# TASK TO COMPLETE
From the records below, print exactly the lines starting at the one containing "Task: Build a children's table" and ending at the one containing "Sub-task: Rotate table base", ends included, and nothing else.

**** MATERIAL PROVIDED ****

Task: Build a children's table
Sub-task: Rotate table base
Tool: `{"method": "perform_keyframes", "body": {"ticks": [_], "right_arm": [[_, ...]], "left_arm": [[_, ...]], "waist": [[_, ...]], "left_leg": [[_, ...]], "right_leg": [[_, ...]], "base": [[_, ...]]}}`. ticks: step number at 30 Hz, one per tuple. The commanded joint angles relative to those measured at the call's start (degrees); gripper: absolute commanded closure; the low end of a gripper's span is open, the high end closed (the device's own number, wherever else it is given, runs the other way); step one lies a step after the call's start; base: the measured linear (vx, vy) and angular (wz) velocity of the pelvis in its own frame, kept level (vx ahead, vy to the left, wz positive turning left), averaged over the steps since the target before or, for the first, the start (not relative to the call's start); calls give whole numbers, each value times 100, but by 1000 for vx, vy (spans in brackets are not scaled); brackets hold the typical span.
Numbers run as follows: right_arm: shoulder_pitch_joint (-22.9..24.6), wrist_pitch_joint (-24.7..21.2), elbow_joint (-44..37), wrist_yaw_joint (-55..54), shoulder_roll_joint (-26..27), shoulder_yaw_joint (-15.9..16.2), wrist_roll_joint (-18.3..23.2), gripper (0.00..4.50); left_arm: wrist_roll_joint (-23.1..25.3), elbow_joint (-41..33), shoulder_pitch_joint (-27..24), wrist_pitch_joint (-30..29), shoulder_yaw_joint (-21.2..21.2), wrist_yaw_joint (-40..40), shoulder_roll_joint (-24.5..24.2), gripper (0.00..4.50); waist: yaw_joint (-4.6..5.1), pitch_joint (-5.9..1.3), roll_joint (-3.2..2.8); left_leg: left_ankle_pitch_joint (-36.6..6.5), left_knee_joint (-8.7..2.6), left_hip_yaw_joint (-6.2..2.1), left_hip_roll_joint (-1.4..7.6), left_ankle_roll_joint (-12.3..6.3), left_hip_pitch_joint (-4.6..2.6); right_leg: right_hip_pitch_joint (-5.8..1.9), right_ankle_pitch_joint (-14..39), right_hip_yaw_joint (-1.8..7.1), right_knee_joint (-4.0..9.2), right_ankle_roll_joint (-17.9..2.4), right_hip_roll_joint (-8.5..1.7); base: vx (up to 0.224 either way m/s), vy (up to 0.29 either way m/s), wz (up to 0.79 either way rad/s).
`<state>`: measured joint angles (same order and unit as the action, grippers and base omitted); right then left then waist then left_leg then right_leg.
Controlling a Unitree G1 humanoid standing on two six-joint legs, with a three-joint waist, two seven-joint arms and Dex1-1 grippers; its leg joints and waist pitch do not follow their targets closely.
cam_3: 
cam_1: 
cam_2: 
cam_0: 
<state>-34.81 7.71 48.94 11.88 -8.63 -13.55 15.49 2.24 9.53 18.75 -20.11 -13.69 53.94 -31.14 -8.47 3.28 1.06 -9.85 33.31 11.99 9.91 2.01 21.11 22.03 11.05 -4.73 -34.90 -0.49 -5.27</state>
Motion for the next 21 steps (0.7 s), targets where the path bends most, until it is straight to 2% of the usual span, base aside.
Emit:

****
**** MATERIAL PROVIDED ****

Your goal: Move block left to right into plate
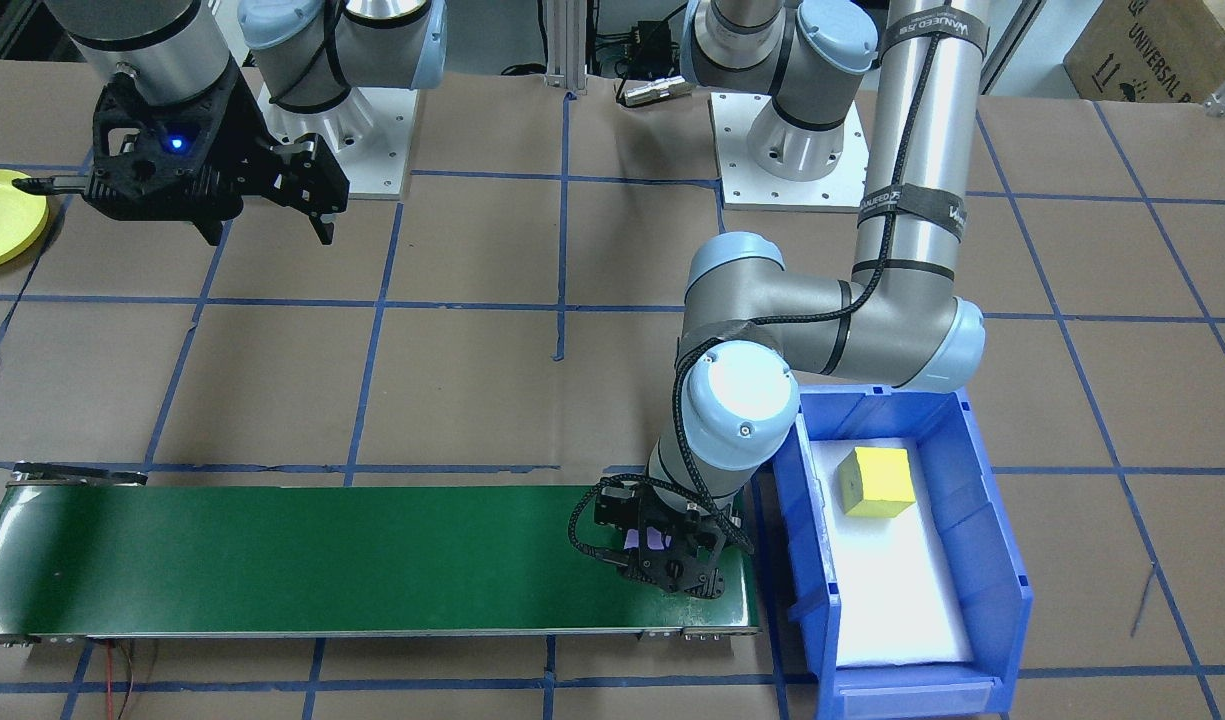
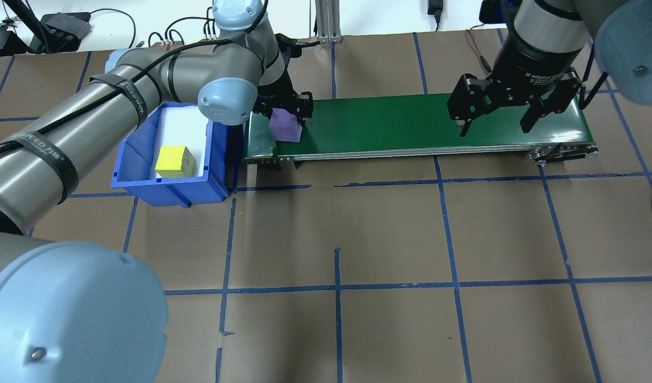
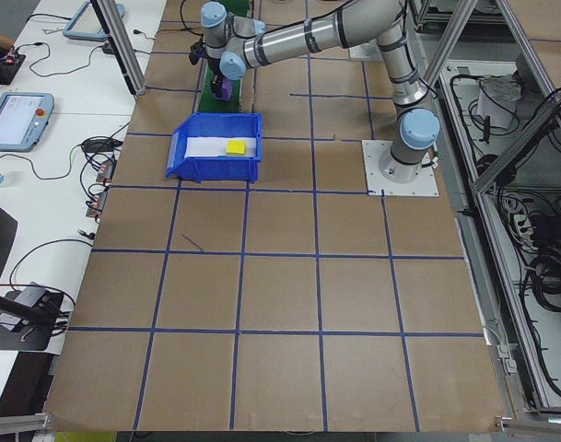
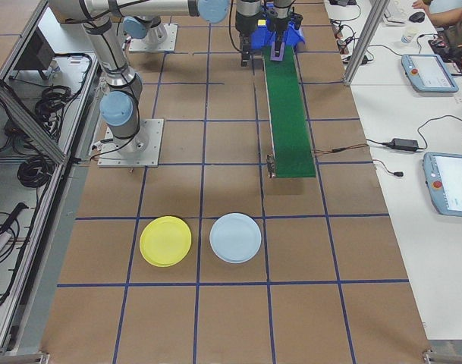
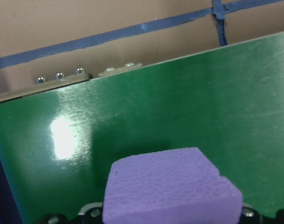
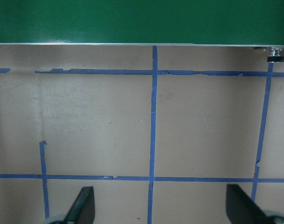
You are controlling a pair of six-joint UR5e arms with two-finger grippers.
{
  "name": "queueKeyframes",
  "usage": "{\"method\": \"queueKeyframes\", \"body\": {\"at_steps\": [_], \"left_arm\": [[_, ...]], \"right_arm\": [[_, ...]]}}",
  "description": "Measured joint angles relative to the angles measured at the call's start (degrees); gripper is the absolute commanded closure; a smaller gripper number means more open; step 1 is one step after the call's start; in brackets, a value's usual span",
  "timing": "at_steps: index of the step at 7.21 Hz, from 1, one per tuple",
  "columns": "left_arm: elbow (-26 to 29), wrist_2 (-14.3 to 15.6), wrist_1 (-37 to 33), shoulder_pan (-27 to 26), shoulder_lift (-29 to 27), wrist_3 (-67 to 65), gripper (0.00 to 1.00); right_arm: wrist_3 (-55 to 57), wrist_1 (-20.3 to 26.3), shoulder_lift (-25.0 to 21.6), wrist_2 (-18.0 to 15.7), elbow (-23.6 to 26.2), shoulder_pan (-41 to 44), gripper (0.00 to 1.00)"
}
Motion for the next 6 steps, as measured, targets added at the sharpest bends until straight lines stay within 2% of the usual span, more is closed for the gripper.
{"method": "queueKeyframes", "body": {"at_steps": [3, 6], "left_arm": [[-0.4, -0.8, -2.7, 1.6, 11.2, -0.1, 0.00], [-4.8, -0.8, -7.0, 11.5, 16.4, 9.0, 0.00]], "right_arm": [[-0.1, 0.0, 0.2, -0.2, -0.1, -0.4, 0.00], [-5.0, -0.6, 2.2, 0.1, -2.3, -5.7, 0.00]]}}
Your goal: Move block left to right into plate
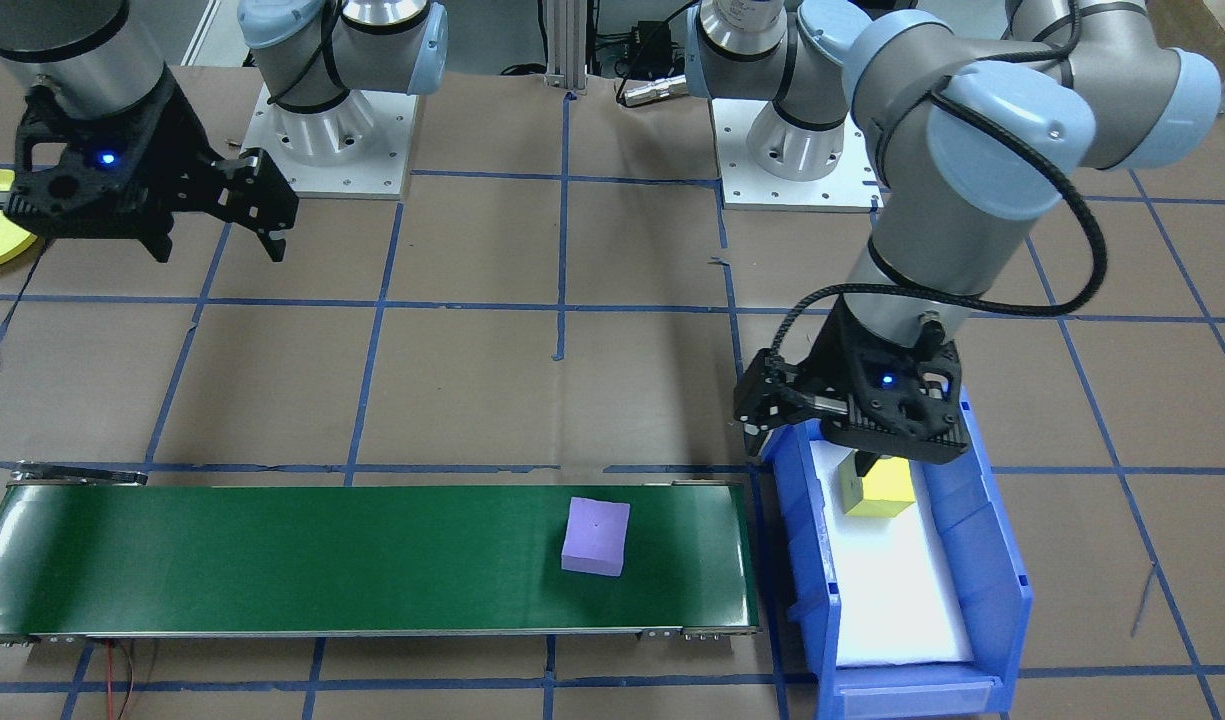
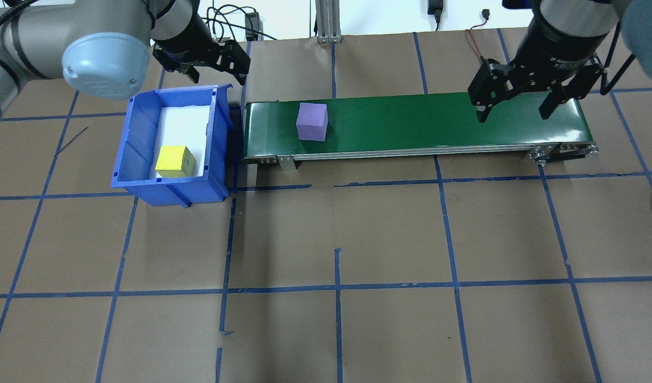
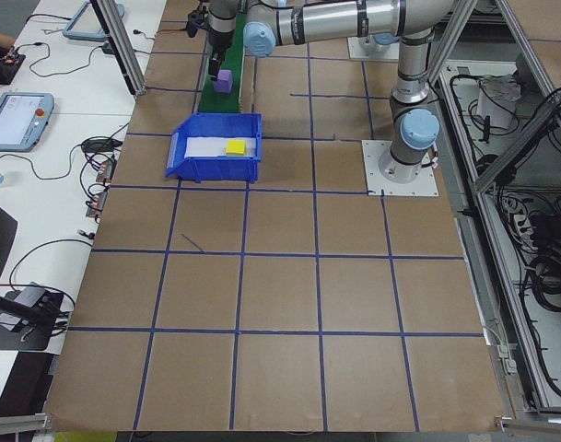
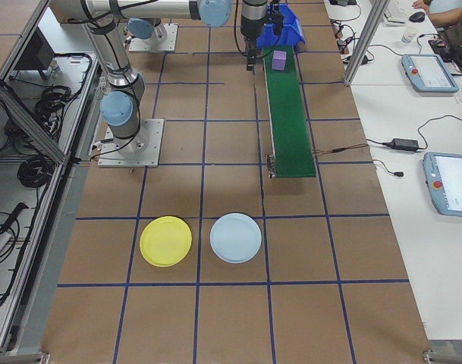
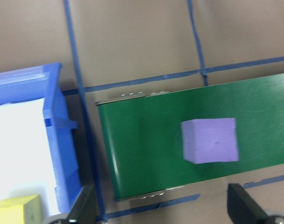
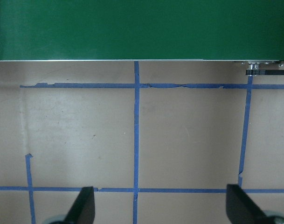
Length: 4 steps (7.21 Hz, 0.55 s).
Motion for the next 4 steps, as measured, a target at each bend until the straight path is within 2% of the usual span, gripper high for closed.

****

# PROBLEM SOLUTION
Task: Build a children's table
Sub-task: Rotate table base

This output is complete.